- **Work request**
Only the lines from the one with "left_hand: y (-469" to the end of the data below should be given again, exactly, with both ends included and pictures omitted.

(Beginning of Information shown)

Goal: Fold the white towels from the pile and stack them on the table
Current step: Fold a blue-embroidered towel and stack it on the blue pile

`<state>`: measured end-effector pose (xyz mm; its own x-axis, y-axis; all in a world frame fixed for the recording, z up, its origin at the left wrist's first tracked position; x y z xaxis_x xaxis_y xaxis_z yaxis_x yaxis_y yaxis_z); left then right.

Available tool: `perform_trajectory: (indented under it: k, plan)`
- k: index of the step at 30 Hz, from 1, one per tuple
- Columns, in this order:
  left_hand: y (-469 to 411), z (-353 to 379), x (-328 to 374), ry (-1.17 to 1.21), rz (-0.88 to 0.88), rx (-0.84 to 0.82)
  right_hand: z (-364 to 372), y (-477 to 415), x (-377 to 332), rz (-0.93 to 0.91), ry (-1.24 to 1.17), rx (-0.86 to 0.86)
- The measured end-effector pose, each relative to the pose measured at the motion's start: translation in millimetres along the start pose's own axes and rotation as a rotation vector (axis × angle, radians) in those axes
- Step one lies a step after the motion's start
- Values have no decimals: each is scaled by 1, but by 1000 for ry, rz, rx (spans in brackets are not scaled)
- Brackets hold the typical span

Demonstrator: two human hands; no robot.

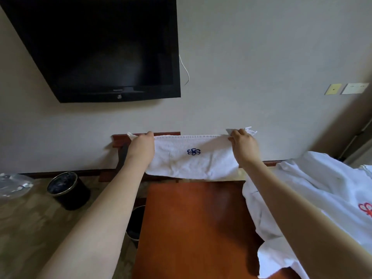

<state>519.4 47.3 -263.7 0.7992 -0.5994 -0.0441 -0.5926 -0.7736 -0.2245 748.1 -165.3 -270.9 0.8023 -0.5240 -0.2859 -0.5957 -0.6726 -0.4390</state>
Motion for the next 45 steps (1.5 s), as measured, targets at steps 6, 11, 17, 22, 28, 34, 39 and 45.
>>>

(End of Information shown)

- **Task answer**
  left_hand: y (-469 to 411), z (-353 to 379), x (-328 to 374), ry (-1.17 to 1.21), rz (-0.88 to 0.88), rx (-0.84 to 0.82)
  right_hand: z (-364 to 372), y (-477 to 415), x (-377 to 332), rz (-0.93 to 0.91), ry (-1.24 to 1.17), rx (-0.86 to 0.86)
- The measured end-effector pose, each relative to the pose measured at the motion's start: translation in millimetres along the start pose's own axes and rotation as a rotation vector (axis × angle, radians) in those axes
- Step one lies a step after the motion's start
- Values have no decimals: each is scaled by 1, but by 1000 for ry, rz, rx (spans in brackets are not scaled)
- Brackets hold the typical span

Demonstrator: two human hands; no robot.


<state>519.4 47.3 -263.7 0.7992 -0.5994 -0.0441 -0.5926 -0.7736 -0.2245 748.1 -165.3 -270.9 0.8023 -0.5240 -0.2859 -0.5957 -0.6726 -0.4390</state>
Motion for the next 45 steps (1.5 s), as measured, targets at steps 6, 11, 17, 22, 28, 34, 39 and 45.
>>>

No more output will be produced for this exercise.